Woman Creates Wearable Fiber Optic Corset That Illuminates Her Implants

This is a video of Naomi 'SexyCyborg' Wu demonstrating the 'Cyberpunk Wearable Fiber Optic Implant Transillumination' system she developed (previously: the LED eyelashes she created). The apparatus has two illuminated fiber optic cables that screw into the sides of the corset right next to each breast, and illuminate her implants with the light (like shining a flashlight through your hand). The future, folks -- it's totally nuts. Also, do you think a similar system would work with a penile implant? Asking for a friend who's always dreamed of waving a blue lightsaber at public urinals.


This is awesome for anyone who wants to know more about the plants and other creatures we encounter every day - Another medium for citizen science.

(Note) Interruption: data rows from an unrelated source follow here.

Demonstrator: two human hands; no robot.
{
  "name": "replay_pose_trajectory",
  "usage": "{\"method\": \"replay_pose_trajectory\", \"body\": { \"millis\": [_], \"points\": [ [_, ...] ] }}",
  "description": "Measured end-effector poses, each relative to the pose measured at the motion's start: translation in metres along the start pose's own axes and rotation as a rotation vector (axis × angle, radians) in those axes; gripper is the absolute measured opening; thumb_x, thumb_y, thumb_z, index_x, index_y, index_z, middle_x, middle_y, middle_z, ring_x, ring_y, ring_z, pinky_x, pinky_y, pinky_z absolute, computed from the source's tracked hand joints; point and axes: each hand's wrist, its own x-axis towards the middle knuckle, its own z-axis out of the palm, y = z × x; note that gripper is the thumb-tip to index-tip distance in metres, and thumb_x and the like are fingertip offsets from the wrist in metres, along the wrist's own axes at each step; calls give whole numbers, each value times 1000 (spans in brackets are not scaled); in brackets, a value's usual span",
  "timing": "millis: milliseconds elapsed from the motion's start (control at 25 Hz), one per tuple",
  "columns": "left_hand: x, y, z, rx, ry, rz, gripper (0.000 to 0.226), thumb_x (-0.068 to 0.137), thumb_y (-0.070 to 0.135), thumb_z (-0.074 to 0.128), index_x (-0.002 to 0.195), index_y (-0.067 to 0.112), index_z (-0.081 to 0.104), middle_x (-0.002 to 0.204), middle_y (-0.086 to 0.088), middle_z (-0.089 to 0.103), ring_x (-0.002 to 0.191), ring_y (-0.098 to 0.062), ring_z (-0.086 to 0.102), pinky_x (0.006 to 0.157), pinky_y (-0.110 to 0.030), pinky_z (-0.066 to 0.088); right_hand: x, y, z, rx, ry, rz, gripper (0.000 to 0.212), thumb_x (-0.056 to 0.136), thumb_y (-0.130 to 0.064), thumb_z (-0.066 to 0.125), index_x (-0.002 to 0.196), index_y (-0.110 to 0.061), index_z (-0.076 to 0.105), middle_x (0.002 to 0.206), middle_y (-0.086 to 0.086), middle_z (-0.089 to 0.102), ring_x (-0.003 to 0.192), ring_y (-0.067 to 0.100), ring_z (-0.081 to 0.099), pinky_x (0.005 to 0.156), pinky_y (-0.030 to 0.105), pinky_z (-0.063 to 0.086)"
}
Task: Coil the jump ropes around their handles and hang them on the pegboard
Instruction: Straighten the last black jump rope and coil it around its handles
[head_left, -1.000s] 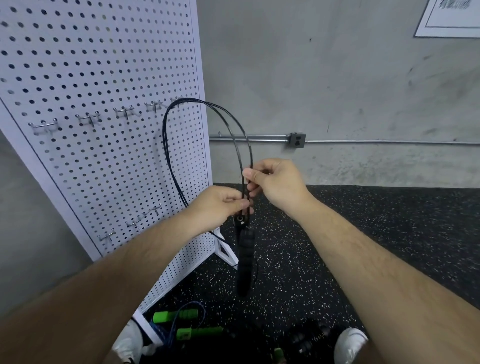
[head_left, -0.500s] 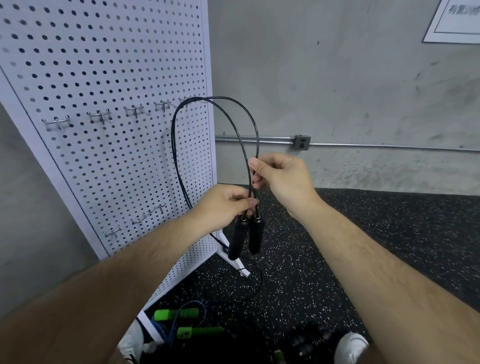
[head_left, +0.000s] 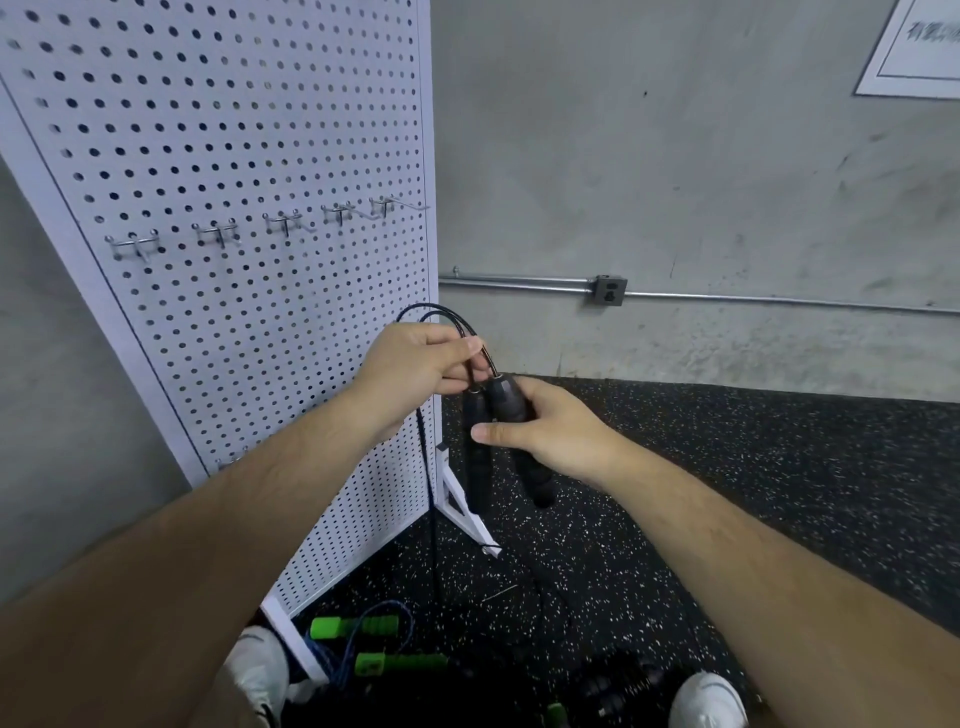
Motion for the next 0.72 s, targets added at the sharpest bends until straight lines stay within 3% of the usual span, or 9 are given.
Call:
{"method": "replay_pose_trajectory", "body": {
  "millis": [80, 280, 320, 400, 480, 520, 600, 680, 720],
  "points": [
    [-1, -1, 0, -64, 24, -27, 20, 98, 20, 65, 92, 3, 75, 88, -7, 78, 88, -17, 76, 75, -23, 59, -1, -1, 2, 78, -27, 28, 35, 79, -31, 85, 110, -27, 69, 100, -12, 75, 91, 0, 69, 82, 20, 48],
    [-3, -1, -9, -199, 43, -110, 19, 97, 20, 66, 95, 3, 75, 87, -8, 78, 82, -19, 76, 89, -36, 60, -3, -3, 7, 106, -87, 30, 21, 84, -28, 80, 101, -19, 72, 88, -9, 75, 81, 2, 69, 76, 20, 50],
    [-3, -2, -12, -110, 35, -115, 23, 99, 23, 63, 95, 4, 75, 80, -6, 77, 75, -18, 75, 89, -37, 60, -3, -5, 6, 93, -83, 28, 20, 84, -29, 80, 99, -18, 72, 86, -8, 74, 80, 4, 68, 76, 22, 50],
    [-5, -3, -19, 440, 96, -8, 40, 105, 36, 51, 90, 7, 75, 72, -2, 73, 67, -18, 71, 80, -38, 61, -2, -9, 3, 69, -66, 35, 20, 84, -33, 80, 93, -17, 72, 82, -7, 73, 76, 6, 68, 75, 24, 52],
    [-10, -1, -23, 949, 170, 330, 31, 102, 34, 48, 98, 12, 71, 90, 2, 70, 84, -18, 67, 82, -32, 55, -2, -13, -3, 16, -73, 44, 20, 84, -36, 80, 84, -18, 70, 75, -7, 71, 70, 6, 66, 72, 24, 51],
    [-13, 0, -25, 991, 79, 506, 25, 96, 25, 54, 115, 16, 66, 111, 4, 63, 104, -14, 60, 95, -29, 48, -2, -15, -5, -15, -88, 53, 22, 83, -37, 80, 80, -19, 69, 73, -7, 70, 68, 7, 65, 72, 24, 51],
    [-17, -2, -24, 1035, -210, 619, 74, 82, 14, 63, 151, 21, 38, 147, 4, 37, 137, -11, 33, 118, -28, 20, -3, -18, -6, -83, -117, 60, 29, 81, -39, 82, 81, -12, 69, 72, -5, 68, 66, 8, 63, 70, 25, 51],
    [-17, -11, -15, 1191, -341, 613, 97, 81, 21, 68, 161, 22, 13, 159, 5, 19, 145, -11, 16, 118, -25, 1, -4, -22, -5, -135, -119, 55, 41, 79, -40, 83, 88, -3, 69, 72, -3, 67, 65, 6, 62, 67, 20, 51],
    [-16, -16, -12, 1228, -330, 638, 98, 82, 26, 70, 161, 21, 13, 158, 3, 22, 145, -13, 20, 118, -24, 3, -4, -24, -4, -154, -114, 48, 41, 78, -40, 84, 89, -3, 70, 72, -4, 68, 63, 3, 62, 64, 16, 50]
  ]
}}
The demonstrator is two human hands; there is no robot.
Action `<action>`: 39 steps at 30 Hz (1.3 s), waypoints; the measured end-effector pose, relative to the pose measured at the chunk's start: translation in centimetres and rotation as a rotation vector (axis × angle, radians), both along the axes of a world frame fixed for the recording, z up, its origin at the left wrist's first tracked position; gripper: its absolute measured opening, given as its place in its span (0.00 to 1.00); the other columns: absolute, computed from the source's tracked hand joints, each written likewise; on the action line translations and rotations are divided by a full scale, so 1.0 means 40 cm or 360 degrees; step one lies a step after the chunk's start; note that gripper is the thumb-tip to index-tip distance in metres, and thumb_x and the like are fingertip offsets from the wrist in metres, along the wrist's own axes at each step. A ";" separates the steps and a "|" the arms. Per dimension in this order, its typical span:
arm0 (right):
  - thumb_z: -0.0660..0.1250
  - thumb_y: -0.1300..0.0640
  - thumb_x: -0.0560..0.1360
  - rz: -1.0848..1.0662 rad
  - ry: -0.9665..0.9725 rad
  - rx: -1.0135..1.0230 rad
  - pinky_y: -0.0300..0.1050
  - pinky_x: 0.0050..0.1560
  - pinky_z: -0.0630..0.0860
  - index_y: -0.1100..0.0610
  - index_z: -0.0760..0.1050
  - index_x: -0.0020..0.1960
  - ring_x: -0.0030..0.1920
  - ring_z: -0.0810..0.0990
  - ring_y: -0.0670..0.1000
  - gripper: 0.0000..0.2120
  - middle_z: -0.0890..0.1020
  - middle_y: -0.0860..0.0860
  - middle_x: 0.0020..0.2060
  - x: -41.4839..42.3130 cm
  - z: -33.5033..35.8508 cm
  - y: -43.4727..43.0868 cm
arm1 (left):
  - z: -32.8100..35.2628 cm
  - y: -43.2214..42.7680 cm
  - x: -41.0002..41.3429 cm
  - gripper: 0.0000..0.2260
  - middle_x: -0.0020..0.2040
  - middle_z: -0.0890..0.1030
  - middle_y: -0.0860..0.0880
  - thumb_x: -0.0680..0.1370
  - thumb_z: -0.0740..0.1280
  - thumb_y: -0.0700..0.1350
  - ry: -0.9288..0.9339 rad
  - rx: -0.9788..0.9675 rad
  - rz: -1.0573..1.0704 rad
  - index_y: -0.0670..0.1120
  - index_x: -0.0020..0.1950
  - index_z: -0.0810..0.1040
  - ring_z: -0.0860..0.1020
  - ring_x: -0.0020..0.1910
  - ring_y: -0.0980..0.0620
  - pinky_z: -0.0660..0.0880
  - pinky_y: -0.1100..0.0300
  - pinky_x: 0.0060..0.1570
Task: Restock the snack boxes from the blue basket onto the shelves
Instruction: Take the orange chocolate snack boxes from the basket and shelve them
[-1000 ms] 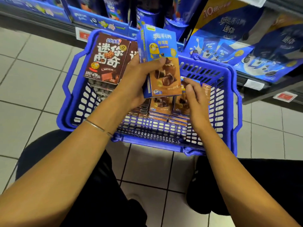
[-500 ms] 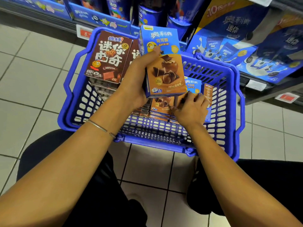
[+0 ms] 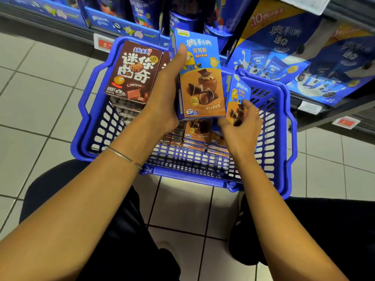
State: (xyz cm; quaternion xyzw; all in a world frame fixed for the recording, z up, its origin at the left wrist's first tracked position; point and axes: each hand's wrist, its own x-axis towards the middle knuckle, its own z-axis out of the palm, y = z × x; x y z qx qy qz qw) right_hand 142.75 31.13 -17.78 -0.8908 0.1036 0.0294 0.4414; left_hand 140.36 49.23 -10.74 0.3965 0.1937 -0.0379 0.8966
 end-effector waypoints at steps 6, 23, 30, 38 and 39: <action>0.69 0.49 0.65 -0.0072 -0.0330 0.0302 0.23 0.50 0.67 0.49 0.67 0.76 0.58 0.72 0.39 0.39 0.69 0.46 0.60 -0.004 0.127 0.020 | 0.016 0.010 -0.003 0.27 0.67 0.84 0.41 0.88 0.53 0.60 0.0002 0.0130 0.0064 0.44 0.76 0.76 0.84 0.64 0.40 0.80 0.39 0.65; 0.75 0.52 0.67 0.0596 -0.0591 0.0108 0.46 0.70 0.68 0.54 0.64 0.78 0.70 0.67 0.53 0.42 0.68 0.57 0.68 -0.070 0.191 0.132 | -0.002 0.001 0.016 0.23 0.65 0.85 0.42 0.88 0.58 0.58 -0.0019 0.0434 0.0213 0.43 0.73 0.77 0.84 0.63 0.40 0.78 0.37 0.67; 0.76 0.49 0.68 0.0667 -0.0590 0.0105 0.51 0.70 0.69 0.55 0.65 0.78 0.71 0.67 0.56 0.42 0.66 0.58 0.69 -0.073 0.198 0.132 | -0.004 -0.008 0.002 0.29 0.64 0.85 0.40 0.74 0.78 0.51 -0.0173 0.0589 0.0360 0.39 0.70 0.75 0.85 0.62 0.40 0.81 0.38 0.64; 0.66 0.44 0.79 0.0004 -0.0236 0.0672 0.46 0.52 0.76 0.55 0.75 0.67 0.54 0.81 0.50 0.21 0.80 0.50 0.58 0.019 0.111 0.072 | 0.001 0.029 0.015 0.29 0.66 0.82 0.33 0.77 0.72 0.47 -0.0120 0.0313 0.0371 0.35 0.75 0.73 0.82 0.64 0.31 0.78 0.32 0.65; 0.67 0.46 0.79 -0.0030 -0.0030 0.0507 0.45 0.46 0.75 0.57 0.75 0.65 0.48 0.81 0.50 0.20 0.81 0.51 0.54 0.037 0.075 0.058 | -0.002 0.033 0.015 0.29 0.67 0.82 0.33 0.77 0.72 0.47 -0.0110 0.0295 0.0377 0.35 0.75 0.72 0.82 0.64 0.31 0.78 0.32 0.65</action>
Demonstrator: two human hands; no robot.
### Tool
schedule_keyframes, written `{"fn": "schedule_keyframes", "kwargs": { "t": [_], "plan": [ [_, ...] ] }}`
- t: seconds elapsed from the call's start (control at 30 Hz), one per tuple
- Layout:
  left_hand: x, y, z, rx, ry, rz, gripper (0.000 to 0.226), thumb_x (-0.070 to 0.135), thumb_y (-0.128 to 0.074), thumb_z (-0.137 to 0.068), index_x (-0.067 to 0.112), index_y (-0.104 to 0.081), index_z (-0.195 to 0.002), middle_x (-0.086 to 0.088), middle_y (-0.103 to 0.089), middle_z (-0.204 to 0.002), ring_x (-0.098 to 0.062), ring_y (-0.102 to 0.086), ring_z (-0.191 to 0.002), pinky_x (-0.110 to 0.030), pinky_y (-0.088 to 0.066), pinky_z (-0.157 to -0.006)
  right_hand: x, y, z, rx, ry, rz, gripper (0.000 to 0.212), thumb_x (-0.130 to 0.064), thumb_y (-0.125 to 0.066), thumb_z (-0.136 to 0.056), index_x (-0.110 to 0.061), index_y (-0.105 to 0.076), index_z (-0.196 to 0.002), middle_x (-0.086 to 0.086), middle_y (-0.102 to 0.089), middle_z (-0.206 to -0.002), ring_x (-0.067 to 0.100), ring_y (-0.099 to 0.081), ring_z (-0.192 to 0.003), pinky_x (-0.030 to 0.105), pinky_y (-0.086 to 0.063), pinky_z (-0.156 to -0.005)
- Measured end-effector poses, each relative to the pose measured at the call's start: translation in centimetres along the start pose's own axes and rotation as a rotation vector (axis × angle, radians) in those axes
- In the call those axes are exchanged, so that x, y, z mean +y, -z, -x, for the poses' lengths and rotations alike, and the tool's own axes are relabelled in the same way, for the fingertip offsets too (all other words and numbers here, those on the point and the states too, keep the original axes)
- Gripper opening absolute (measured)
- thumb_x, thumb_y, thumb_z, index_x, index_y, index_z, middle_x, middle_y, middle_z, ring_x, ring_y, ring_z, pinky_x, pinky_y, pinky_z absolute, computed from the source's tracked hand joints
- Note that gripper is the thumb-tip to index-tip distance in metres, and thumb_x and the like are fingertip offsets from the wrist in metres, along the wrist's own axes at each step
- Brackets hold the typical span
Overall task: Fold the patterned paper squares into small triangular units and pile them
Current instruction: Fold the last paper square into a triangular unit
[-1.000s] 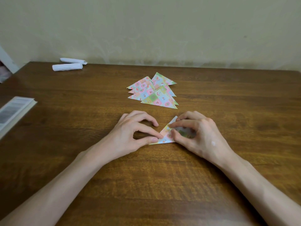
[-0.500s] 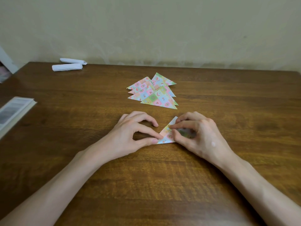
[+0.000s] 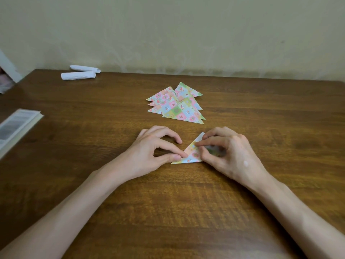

iNaturalist Connect with Nature!

One of the world’s most popular nature apps, iNaturalist helps you identify the plants and animals around you. Get connected with a community of over 750,000 scientists and naturalists who can help you learn more about nature! What’s more, by recording and sharing your observations, you’ll create research quality data for scientists working to better understand and protect nature. iNaturalist is a joint initiative by the California Academy of Sciences and the National Geographic Society.

That's the vision behind iNaturalist. So if you like recording your findings from the outdoors, or if you just like learning about life, join us!


This is an interesting presentation of many signals of significant change - well worth the view.

Academics created a periodic table of mind-blowing tech, and it's a handy guide to how the world will change forever

Academics at Imperial Tech Foresight have created a periodic table of mind-blowing tech.
The table is designed to be a visual conversation starter about where the world is going.
It features 100 innovations, ranging from the benign and everyday, to the mind-blowing and potentially terrifying.

Each element is colour-coded and slotted into a space across two axis: The Y-axis ranks the potential for disruption from high to low, while the X-axis determines how soon it will become a reality.